I have done a linear regression of predicted measurements (of my model) vs. observed measurements and plotted the confidence band. Can I draw any conclusions about the points that lie outside the band?

If I am interpreting confidence bands correctly, if a point does not lie within the confidence band it means that there is 95% chance that its not within the range of the mean predicted value for that specific $x$ value (observed measurement) and nothing else (I cannot say anymore).

Best Answer

No, you essentially cannot infer anything from a data point lying outside the confidence band.

I think your interpretation of the confidence and the prediction bands may be off.

  • The 95% confidence band is a band that contains the true unknown mean response for a particular predictor value 95% of the time if you were to repeat your experiment many, many times.
  • The 95% prediction band is a band that contains 95% of future observable realizations if you were to repeat your experiment many, many times.

Note the difference: the confidence band applies to unobservable parameter estimates, the prediction band to observables. The confidence band only includes uncertainty in estimating the mean; the prediction band includes both this uncertainty and residual variation around this mean. You may want to look at the tag wikis for and .
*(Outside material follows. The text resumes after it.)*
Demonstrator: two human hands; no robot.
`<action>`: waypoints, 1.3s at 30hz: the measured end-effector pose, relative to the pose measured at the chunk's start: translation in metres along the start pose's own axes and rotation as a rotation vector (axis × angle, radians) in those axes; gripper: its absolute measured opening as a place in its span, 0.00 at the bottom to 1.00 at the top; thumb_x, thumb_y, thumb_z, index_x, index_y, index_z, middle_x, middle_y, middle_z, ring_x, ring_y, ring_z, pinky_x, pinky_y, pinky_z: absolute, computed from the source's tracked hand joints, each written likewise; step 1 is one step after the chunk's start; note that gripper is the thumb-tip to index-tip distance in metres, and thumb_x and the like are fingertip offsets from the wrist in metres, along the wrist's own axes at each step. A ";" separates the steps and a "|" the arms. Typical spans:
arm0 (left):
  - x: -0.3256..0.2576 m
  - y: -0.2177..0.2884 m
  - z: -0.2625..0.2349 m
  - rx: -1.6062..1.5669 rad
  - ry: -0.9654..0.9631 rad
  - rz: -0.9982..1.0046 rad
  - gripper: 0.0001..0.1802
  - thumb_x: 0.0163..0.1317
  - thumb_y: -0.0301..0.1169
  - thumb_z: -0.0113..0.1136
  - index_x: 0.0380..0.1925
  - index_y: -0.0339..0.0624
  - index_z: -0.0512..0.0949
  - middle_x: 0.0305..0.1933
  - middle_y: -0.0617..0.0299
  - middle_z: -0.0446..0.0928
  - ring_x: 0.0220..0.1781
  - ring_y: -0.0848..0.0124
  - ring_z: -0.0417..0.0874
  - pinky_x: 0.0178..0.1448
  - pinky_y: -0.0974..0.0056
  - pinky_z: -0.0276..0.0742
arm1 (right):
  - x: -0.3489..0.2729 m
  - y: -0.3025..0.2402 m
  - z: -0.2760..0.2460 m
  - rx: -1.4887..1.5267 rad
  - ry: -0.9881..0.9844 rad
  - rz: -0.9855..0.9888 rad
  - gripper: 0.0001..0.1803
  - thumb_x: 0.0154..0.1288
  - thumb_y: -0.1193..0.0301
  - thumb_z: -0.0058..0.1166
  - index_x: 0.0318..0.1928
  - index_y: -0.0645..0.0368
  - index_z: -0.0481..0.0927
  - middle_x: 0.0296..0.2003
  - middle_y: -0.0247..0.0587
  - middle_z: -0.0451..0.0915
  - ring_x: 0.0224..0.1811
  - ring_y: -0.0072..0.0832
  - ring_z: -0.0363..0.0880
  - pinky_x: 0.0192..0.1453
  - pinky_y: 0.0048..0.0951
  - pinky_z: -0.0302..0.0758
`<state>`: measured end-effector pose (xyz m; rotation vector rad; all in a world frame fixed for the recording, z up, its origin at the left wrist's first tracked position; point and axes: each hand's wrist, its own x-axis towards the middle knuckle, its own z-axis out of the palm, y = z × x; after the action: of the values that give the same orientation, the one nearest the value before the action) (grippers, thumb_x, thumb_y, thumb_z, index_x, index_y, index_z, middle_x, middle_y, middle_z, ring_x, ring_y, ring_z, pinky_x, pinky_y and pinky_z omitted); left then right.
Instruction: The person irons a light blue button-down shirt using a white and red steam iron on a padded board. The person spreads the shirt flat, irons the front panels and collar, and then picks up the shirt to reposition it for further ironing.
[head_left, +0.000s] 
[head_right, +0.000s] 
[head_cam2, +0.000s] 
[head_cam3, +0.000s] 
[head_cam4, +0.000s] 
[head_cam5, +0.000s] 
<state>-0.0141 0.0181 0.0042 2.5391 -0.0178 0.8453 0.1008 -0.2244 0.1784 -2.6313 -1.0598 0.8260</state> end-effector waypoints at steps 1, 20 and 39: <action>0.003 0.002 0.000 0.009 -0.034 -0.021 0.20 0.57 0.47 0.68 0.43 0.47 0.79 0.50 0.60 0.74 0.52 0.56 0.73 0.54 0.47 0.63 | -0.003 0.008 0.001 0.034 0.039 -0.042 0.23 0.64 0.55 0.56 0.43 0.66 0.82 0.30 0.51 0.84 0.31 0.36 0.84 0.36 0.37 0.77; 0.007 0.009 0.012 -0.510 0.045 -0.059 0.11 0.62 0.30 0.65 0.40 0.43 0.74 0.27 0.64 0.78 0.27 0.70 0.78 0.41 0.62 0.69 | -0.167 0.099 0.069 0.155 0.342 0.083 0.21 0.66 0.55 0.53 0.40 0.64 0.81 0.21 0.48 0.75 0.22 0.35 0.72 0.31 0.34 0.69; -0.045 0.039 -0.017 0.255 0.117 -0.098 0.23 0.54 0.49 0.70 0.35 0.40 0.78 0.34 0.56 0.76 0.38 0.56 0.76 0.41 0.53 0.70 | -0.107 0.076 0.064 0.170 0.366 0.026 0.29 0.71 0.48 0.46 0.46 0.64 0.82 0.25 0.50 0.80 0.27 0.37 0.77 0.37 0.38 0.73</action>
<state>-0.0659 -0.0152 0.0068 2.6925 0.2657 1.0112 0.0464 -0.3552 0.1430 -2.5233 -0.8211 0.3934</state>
Here is an illustration. Note how the confidence band gets smaller as we increase the number $n$ of observations, because we can estimate the mean more and more precisely. Conversely, the prediction band does get smaller, but not so much, because while the uncertainty around estimating the mean gets smaller, the residual variation stays the same.

confidence vs prediction

opar <- par(mfrow=c(2,2))
    for ( nn in c(20,80) ) {
        set.seed(1)

        xx <- sort(runif(nn,-1,1))
        yy <- 0.5*xx+0.2*rnorm(nn)
        model <- lm(yy~xx)
        conf <- predict(model,interval="confidence")
        pred <- predict(model,interval="prediction")

        plot(xx,yy,type="n",ylim=c(-1,1),main=paste(nn,"data points, with confidence band"))
        polygon(c(xx,rev(xx)),c(conf[,"lwr"],rev(conf[,"upr"])),col="lightgrey",border=NA)
        abline(model)
        points(xx,yy,pch=19)

        plot(xx,yy,type="n",ylim=c(-1,1),main=paste(nn,"data points, with prediction band"))
        polygon(c(xx,rev(xx)),c(pred[,"lwr"],rev(pred[,"upr"])),col="darkgrey",border=NA)
        abline(model)
        points(xx,yy,pch=19)
    }
par(opar)

(Note that you'd typically not use a prediction interval for those observations you trained your model on, and R rightly complains about this. Conversely, looking at the confidence interval in-sample makes perfect sense.)